Diplomaten in Sarajevo wollen die neue Rolle der EU jedoch nicht als Ausdruck eines Schismas zwischen den USA und den Europäern interpretiert wissen. Die USA hätten mit ihren Aufgaben in anderen Krisengebieten große Lasten zu tragen, erklärte der Hohe Repräsentant der internationalen Gemeinschaft in Bosnien und Herzegowina, der Brite Paddy Ashdown, würden aber weiter den Europäern zur Seite stehen. Seit neuestem ist der Exgeneral seiner Majestät auch Koordinator für die EU-Politik in der Region. „Die stärkere Rolle Europas ist nicht gegen die USA gerichtet“, betonen im Gleichklang die Botschafter Deutschlands und Österreichs, Hans Jochen Peters und Gerhard Jandl. Doch bleiben Fragen offen. Was geschieht, wenn die albanische Guerilla in Mazedonien wieder aktiv würde? Die USA haben dort ihre Truppen abgezogen. Geheimdienste gehen davon aus, dass über 1.000 bewaffnete Albaner bereit stehen und jederzeit mit Terrorakten Mazedonien destabilisieren können.

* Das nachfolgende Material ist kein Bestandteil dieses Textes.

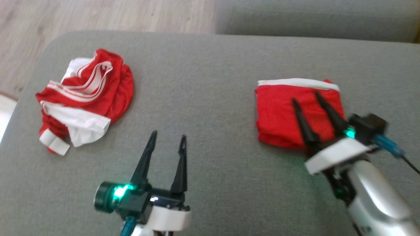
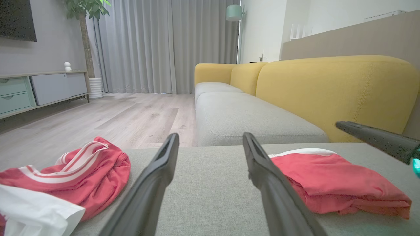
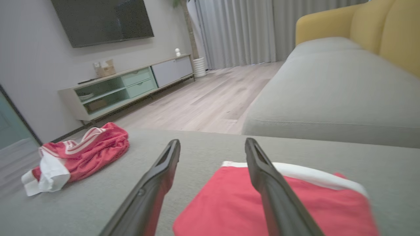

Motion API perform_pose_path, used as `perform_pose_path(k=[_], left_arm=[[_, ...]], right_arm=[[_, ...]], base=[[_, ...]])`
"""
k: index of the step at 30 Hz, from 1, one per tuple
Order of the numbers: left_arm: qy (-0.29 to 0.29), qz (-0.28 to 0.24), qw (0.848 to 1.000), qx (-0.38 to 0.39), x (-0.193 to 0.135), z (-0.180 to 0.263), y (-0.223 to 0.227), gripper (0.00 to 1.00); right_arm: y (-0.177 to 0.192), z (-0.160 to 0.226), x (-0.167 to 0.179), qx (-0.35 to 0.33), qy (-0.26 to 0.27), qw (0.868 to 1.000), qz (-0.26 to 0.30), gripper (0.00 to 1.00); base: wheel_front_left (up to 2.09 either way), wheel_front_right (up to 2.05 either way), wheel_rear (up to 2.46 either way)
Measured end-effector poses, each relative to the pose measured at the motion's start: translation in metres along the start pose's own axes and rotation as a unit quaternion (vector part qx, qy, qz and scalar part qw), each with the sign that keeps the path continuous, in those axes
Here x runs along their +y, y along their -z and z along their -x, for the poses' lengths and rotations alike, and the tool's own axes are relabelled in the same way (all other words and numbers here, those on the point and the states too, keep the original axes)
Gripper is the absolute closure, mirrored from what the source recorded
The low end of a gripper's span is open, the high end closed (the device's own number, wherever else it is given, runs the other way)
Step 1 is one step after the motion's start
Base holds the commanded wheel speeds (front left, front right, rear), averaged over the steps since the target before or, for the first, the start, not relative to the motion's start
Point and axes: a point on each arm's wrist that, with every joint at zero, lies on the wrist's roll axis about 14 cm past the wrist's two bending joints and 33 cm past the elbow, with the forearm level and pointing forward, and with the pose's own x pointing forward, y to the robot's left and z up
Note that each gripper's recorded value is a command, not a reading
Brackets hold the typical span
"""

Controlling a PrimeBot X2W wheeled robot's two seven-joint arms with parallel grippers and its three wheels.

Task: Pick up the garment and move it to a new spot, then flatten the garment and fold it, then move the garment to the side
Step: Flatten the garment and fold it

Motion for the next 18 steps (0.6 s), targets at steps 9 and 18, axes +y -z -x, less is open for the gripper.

Wäre die EU-Armee in der Lage, allein einen eskalierenden Konflikt einzudämmen? Und würde die Bush-Administration angesichts der Differenzen um die Irakpolitik den Europäern helfen? Militärexperten auf dem Balkan wollen noch keine ernsten Konsequenzen aus dem Irak-Streit sehen. Die EU-Armee werde weiter mit den Nato-Strukturen verbunden sein. Im Nato-Kommando Süd in Neapel werde ein Europäer dem US-Kommandeur zur Seite stehen und die beiden Seiten koordinieren.

Bei einem größeren Konflikt müsste die Nato aktiv werden. Damit wären die USA wieder im Spiel. So hoffen jedenfalls europäische Diplomaten auf dem Balkan. Denn ganz so wohl fühlen sie sich in ihrer neuen Rolle offenbar noch nicht.